Guest post by Andy Keet, Maggy’s husband.
I’m an Earl Grey drinking, crustless cucumber sandwich eating, pass the Port and Stilton to your left, Brit. True to the stereotype, I’d happily eat some instance of our national dish, Indian curry, at any opportunity, but the drizzly New York weather of the past few weeks has made me homesick for my favorite slice of English culinary heritage, Toad in the Hole.
Nobody really knows how it got the name. Starving serfs from a failed feudal society forced to wrap toads in batter before cooking to protect the meat from the fire? Or is it the indentation left by the sausage in the batter which looks like the warm mud bed left by a toad after a heavy rain? Probably just a name some inebriated heir to the throne came up with that got a few nervous laughs from the court and stuck. What’s certain is that it’s been a staple English meal for generations. It’s cheap and cheerful: sausages (Cumberland or Lincolnshire, not Italian) cooked in a blanket of batter, or Yorkshire Pudding, swimming in rich, onion gravy (with a spoonful of Marmite to boost the flavor – thanks Nanny). Served with mashed potato and steamed veg, it’s nourishing, warming and comforting.

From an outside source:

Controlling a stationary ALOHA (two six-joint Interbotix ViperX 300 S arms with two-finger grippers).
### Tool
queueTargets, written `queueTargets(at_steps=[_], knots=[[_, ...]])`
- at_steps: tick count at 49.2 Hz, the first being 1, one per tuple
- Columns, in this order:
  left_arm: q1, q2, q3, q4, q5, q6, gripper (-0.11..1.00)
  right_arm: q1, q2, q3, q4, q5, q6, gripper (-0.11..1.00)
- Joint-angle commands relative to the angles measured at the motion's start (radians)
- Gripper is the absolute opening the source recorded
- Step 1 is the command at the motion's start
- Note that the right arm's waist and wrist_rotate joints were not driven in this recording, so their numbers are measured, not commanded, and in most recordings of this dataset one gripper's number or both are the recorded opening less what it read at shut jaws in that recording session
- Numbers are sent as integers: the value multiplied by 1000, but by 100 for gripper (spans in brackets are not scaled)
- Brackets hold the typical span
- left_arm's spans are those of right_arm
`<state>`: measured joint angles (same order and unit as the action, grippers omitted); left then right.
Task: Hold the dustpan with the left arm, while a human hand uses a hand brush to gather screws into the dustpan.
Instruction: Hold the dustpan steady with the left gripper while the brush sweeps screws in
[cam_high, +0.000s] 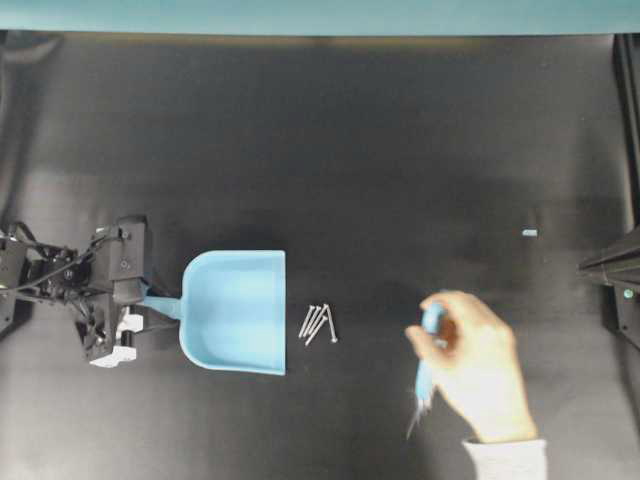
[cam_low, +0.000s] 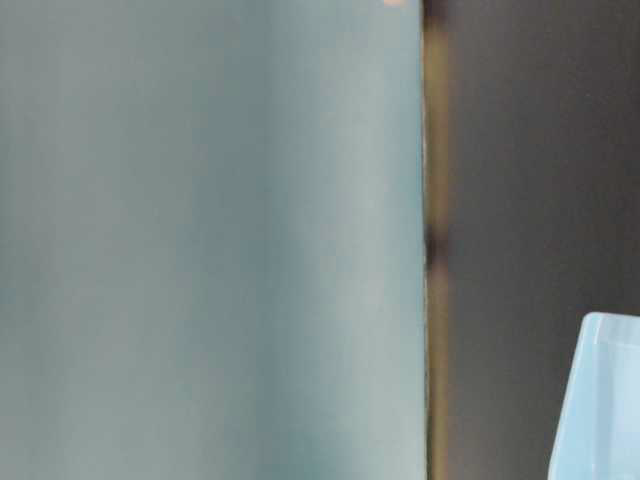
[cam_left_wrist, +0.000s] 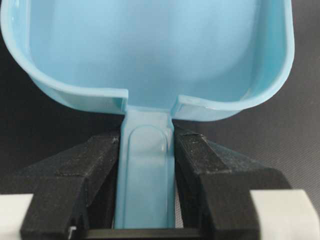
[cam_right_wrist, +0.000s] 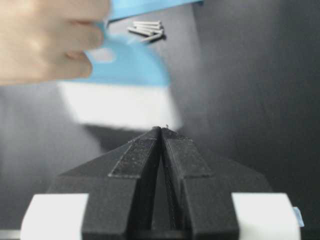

Smells are the strongest triggers for our memories. Coming home to the apartment when Maggy had this finishing in the oven, I was once again walking though the door of my childhood home after a bike ride by the canal with my brother, limping through the same door as a teenager after three days of camping at a music festival, falling into a cavernous red sofa with a pint of ale at my local pub after handing in a last-minute university assignment. Ah, Toad’s in the Hole, all’s right with the world.
Of course the world doesn’t think much of English food. But next the time the family are rained in with an extra layer on for warmth, or whenever life is beastly and you feel vaguely like a starving serf from a failed feudal society, it’s British cuisine to the rescue: Toad in the Hole, mate.
Thank you, Andy, for sharing your memories and musings about one of your favorite dishes.
I’ve made Yorkshire pudding, and I’ve made sausages but never the two together. What if I can’t easily get the Cumberland or Lincolnshire sausages? Would it threaten our mother-in-law/son-in-law relationship if subbed in sausages of Italian decent? : )
Loved hearing from you, Andy. I’ve never made anything like this before but will definitely try it soon.
I might be moving to England in the furure! Thanks for reminiscing 🙂
Cookin' Canuck says
What a wonderful post! While I am not English (I’m Canadian & we like to pretend we’re English sometimes), I have fond memories of eating Toad in the Hole as a kid. I love that Maggy makes this for you!
I have never had this either, and I have been to visit you guys in England at least twice! I am feeling deprived!
I don’t care what people say about English food. What could possible be bad about batter-snuggled sausages served with mashed potatoes and gravy. Sign me up!!
You’re such a Brit, Andy! You’ll be craving spotted dick or rice pud next. Come to think of it, rice pudding sounds rather good…..
I might have to make this with Italian sausage…No, just kidding, though you might have to bring me some good British meat from the city. As you know, all the world jokes about English food, but when I visited a couple years ago, I loved it (except for the mushy peas; I have texture issues with those). Everything from the fish and chips to the meat pies in York to the sandwiches from Marks and Spencers. Plus, it all tastes great with a cask-pulled ale to wash it down, which is probably a little better than the grog some serf would’ve been guzzling. Cheers!
I’m all over toad in the hole, like you because it reminds me of home and of the very rare occasions when my dad would cook (this being the only dish he could make). Sure, he’d bugger up the gravy (I prefer a spoonful of bovril over marmite, just cause I’m not a marmite eater) but it always came out golden and crispy on top, soft and doughy in the middle and, well, delicious. Getting hold of proper english sausages over here’s not easy, but I recently tried making some pork and leek links and they came out okay. More practice necessary.
(P.S. – in my humble opinion, Americans are generally disparaging about British food because it’s so similar to their own – heavy, usually bland, and based on English, Scotch or Irish heritage.)